The inguinal canals are the two passages in the anterior abdominal wall of humans and animals which in males convey the spermatic cords and in females the round ligament of the uterus. The inguinal canals are larger and more prominent in males. There is one inguinal canal on each side of the midline.

Structure
The inguinal canals are situated just above the medial half of the inguinal ligament. In both sexes the canals transmit the ilioinguinal nerves. The canals are approximately 3.75 to 4 cm long. , angled anteroinferiorly and medially. In males, its diameter is normally 2 cm (±1 cm in standard deviation) at the deep inguinal ring.

A first-order approximation is to visualize each canal as a cylinder.

Walls
To help define the boundaries, these canals are often further approximated as boxes with six sides. Not including the two rings, the remaining four sides are usually called the "anterior wall", "inferior wall ("floor")", "superior wall ("roof")", and "posterior wall". These consist of the following:

Deep inguinal ring
The deep inguinal ring (internal or deep abdominal ring, abdominal inguinal ring, internal inguinal ring) is the entrance to the inguinal canal.

Location
The surface marking of the deep inguinal ring is classically described as half an inch above the midpoint of the inguinal ligament .

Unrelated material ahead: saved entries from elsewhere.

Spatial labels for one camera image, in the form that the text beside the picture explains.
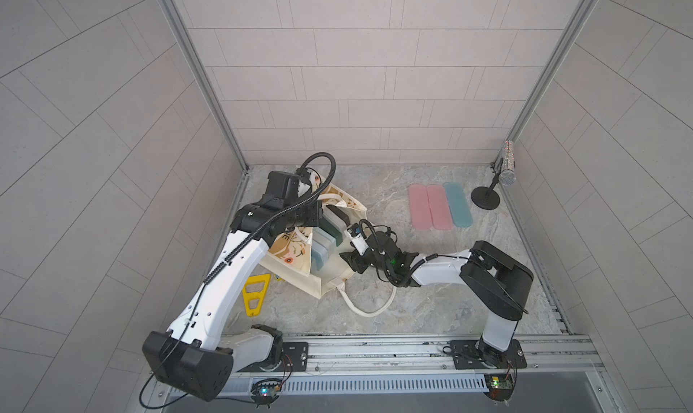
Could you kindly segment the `teal translucent pencil case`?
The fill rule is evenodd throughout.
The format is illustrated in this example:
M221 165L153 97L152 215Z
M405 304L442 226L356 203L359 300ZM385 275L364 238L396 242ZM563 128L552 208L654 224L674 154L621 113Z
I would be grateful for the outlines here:
M453 225L458 228L471 227L473 225L473 217L462 185L457 182L447 182L443 185L443 188L449 203Z

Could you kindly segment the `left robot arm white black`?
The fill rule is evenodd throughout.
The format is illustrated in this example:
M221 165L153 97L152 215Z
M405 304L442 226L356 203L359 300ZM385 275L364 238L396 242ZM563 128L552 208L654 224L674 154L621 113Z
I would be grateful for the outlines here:
M146 337L143 354L158 382L201 400L214 400L229 376L251 365L273 370L284 363L283 335L253 326L221 346L230 312L254 268L278 236L292 227L316 227L321 202L277 209L267 199L236 213L229 235L199 290L164 332Z

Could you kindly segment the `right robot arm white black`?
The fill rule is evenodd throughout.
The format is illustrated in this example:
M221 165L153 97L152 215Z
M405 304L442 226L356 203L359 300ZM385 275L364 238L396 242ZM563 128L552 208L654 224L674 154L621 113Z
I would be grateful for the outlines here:
M356 273L369 268L397 290L432 284L468 287L488 309L487 322L476 342L451 341L443 353L455 367L515 371L527 367L523 350L514 339L527 313L526 304L534 275L523 264L491 243L477 241L468 250L430 255L402 251L391 230L377 231L364 220L346 229L354 250L340 257Z

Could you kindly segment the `pale mint pencil case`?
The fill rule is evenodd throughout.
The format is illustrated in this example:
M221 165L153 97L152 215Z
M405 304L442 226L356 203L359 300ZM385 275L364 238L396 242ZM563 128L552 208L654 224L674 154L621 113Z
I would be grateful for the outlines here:
M312 229L312 233L314 243L321 246L328 255L331 255L337 250L337 240L334 236L317 227Z

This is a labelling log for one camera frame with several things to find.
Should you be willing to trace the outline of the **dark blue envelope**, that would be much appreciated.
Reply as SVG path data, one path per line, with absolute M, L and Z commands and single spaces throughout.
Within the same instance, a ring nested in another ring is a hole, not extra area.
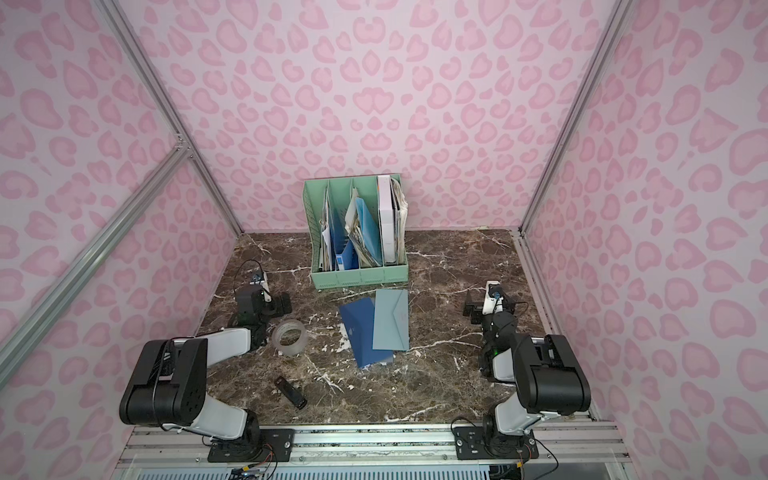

However, the surface anatomy of the point is disputed. In a recent study it was found to be in a region between the mid-inguinal point (situated midway between the anterior superior iliac spine and the pubic symphysis) and the midpoint of the inguinal ligament (i.e. midway between the anterior superior iliac spine and the pubic tubercle). Traditionally, either one of these two sites was claimed as its location. However, this claim is based upon the study's dissection of 52 cadavers, and may not reflect the live in vivo anatomy.

Some sources state that it is at the layer of the transversalis fascia.

Description
It is of an oval form, the long axis of the oval being vertical; it varies in size in different subjects, and is much larger in the male than in the female. It is bounded, above and laterally, by the arched lower margin of the transversalis fascia; below and medially, by the inferior epigastric vessels. It transmits the spermatic cord in the male and the round ligament of the uterus in the female.

From its circumference a thin funnel-shaped membrane, the infundibuliform fascia, is continued around the cord and testis, enclosing them in a distinct covering.

Superficial inguinal ring

The superficial inguinal ring (subcutaneous inguinal ring or external inguinal ring) is an anatomical structure in the anterior wall of the mammalian abdomen. It is a triangular opening that forms the exit of the inguinal canal, which houses the ilioinguinal nerve, the genital branch of the genitofemoral nerve, and the spermatic cord (in men) or the round ligament (in women). At the other end of the canal, the deep inguinal ring forms the entrance.

It is found within the aponeurosis of the external oblique, immediately above the pubic crest, 1 centimeter above and superolateral to the pubic tubercle. 
It has the following boundaries—medial crura by pubic crest, lateral crura by pubic tubercle and inferiorly by inguinal ligament.

Development in the male 
During development each testicle descends from the starting point on the posterior abdominal wall (para-aortically) from the labioscrotal swellings  near the kidneys, down the abdomen, and through the inguinal canals to reach the scrotum. This way, each testicle descends through the abdominal wall into the scrotum, behind the processus vaginalis (which later obliterates). Thus lymphatic spread from a testicular tumour is to the para-aortic nodes first, and not the inguinal nodes.

Function
The structures which pass through the canals differ between males and females:
 in males: the spermatic cord and its coverings + the ilioinguinal nerve.
 in females: the round ligament of the uterus + the ilioinguinal nerve.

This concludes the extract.